Only the lines from the one containing "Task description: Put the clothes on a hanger" through the end of the listing are to be transcribed, exactly and with both ends included.

STORED DATA
^^^^

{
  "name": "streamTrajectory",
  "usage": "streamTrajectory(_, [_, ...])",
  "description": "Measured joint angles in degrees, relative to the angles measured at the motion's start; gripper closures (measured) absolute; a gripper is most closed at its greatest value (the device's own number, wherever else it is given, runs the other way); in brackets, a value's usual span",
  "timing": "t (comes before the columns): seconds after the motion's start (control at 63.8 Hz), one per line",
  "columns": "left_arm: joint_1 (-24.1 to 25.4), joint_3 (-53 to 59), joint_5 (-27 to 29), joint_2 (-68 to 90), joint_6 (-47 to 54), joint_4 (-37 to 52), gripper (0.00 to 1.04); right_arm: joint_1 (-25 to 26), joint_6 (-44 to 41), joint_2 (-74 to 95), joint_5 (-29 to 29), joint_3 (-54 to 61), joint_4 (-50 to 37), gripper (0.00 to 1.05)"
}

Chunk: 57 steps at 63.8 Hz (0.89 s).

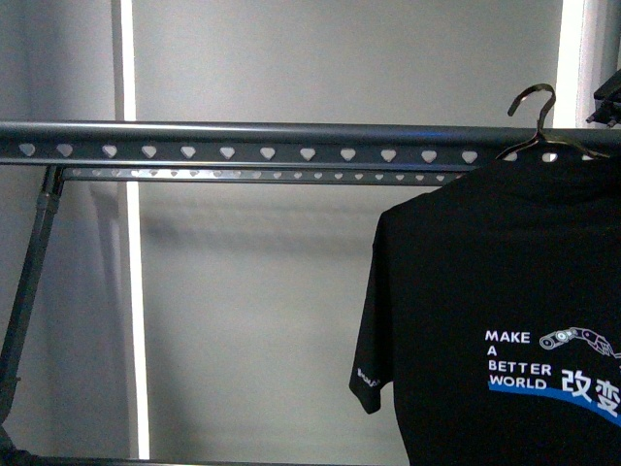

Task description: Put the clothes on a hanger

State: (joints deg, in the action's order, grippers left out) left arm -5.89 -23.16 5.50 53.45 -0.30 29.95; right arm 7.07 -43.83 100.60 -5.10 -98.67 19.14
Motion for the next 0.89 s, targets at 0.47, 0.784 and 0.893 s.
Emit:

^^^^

SOLUTION
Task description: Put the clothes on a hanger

State: (joints deg, in the action's order, grippers left out) left arm -5.89 -23.16 5.50 53.45 -0.30 29.95; right arm 7.07 -43.83 100.60 -5.10 -98.67 19.14
Motion for the next 0.89 s, targets at 0.47, 0.784 and 0.893 s.
Emit:

The exercise has been completed.